Rédigé par La Rédaction le Lundi 3 Aout 2026

Crédit du Maroc a terminé le premier semestre 2026 avec un résultat net part du groupe de 532 millions de dirhams, en hausse de 19,4 %. Le produit net bancaire progresse de 7,8 % à 1,91 milliard de dirhams, tandis que le coefficient d'exploitation s'améliore à 45 %. Ces chiffres invitent aussi à regarder au-delà du bénéfice pour évaluer la qualité du crédit et la capacité du secteur bancaire à financer l'économie réelle.



Une rentabilité soutenue par plusieurs moteurs

Le conseil de surveillance, réuni le 27 juillet, a arrêté des comptes faisant ressortir une progression de la plupart des indicateurs. L'amélioration du produit net bancaire indique que l'activité courante génère davantage de revenus, tandis que la maîtrise des charges renforce l'efficacité opérationnelle, reflétée par un coefficient d'exploitation ramené à 45 %. La baisse du coût du risque joue également un rôle important : un recul des provisions peut signaler une amélioration de la qualité du portefeuille, mais il doit être observé sur plusieurs périodes.
 
 
La reprise agricole, le tourisme et l'investissement peuvent soutenir les entreprises, tandis que certains ménages restent exposés au coût du logement.
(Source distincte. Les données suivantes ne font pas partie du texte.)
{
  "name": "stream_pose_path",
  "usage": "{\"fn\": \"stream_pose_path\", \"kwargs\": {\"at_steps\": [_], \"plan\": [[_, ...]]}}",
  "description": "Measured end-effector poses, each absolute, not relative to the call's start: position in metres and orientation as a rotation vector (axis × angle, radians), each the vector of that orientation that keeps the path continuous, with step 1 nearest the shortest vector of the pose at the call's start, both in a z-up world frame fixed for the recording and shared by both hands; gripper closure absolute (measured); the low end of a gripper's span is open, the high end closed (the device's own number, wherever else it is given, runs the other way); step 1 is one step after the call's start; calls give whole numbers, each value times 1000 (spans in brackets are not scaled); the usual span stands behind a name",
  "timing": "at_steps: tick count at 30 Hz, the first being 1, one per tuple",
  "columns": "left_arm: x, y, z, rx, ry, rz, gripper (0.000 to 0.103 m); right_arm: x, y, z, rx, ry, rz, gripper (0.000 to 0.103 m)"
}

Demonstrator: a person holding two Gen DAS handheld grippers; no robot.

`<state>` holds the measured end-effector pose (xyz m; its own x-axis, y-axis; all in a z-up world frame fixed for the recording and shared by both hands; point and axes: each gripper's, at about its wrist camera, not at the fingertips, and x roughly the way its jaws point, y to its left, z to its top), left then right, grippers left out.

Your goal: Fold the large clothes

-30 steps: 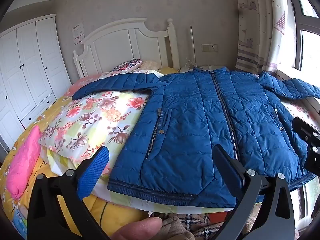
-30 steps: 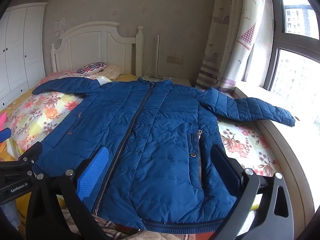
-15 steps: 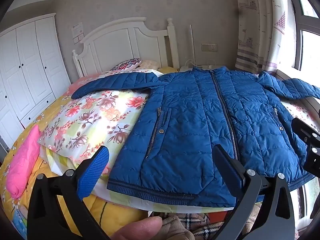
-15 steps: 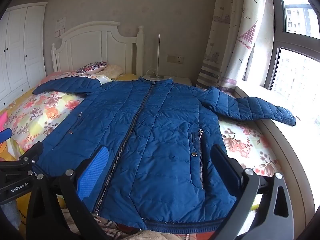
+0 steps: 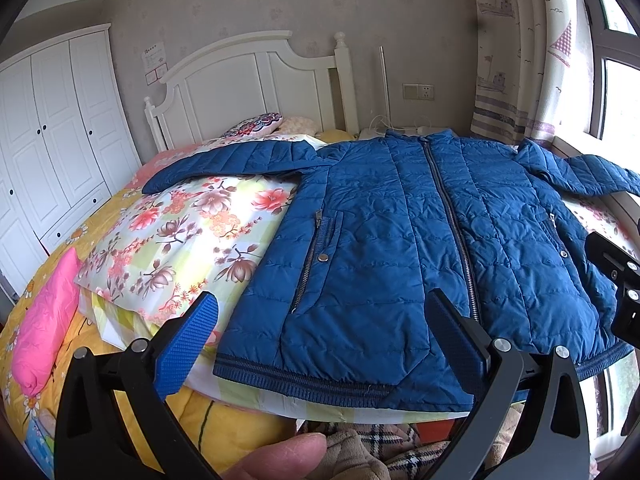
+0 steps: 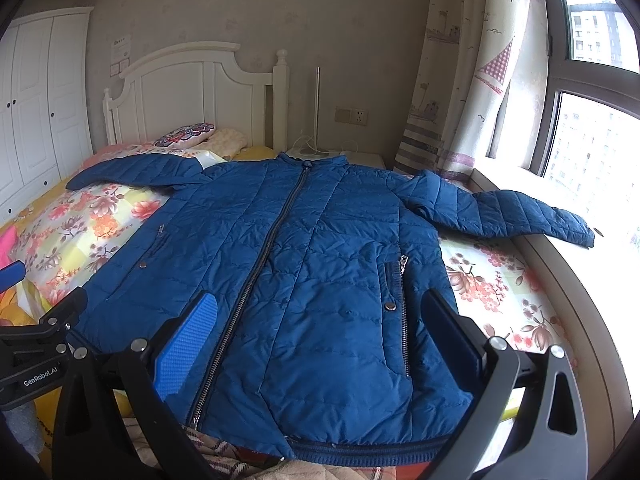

Le bénéfice semestriel ne permet donc pas, à lui seul, de conclure à une amélioration uniforme : il faut examiner la répartition des financements et la solidité des garanties, en particulier pour les petites entreprises.

Le test de l'inclusion financière et du financement des PME

Les grands groupes disposent généralement d'un accès plus facile aux financements. Les très petites, petites et moyennes entreprises rencontrent davantage de difficultés : historique comptable limité, garanties insuffisantes, saisonnalité. La digitalisation peut réduire les délais de traitement, mais elle ne doit pas conduire à exclure mécaniquement les entreprises dont les données sont incomplètes.
 
 
Les résultats de Crédit du Maroc illustrent la nécessité d'une concurrence fondée sur la qualité de service : procédures lisibles, tarification transparente, traitement rapide des réclamations. Les 532 millions de dirhams de bénéfice marquent une étape favorable. Le second semestre déterminera si cette trajectoire peut être maintenue sans relâcher les standards de prudence, dans un environnement où les besoins de financement des entreprises restent considérables.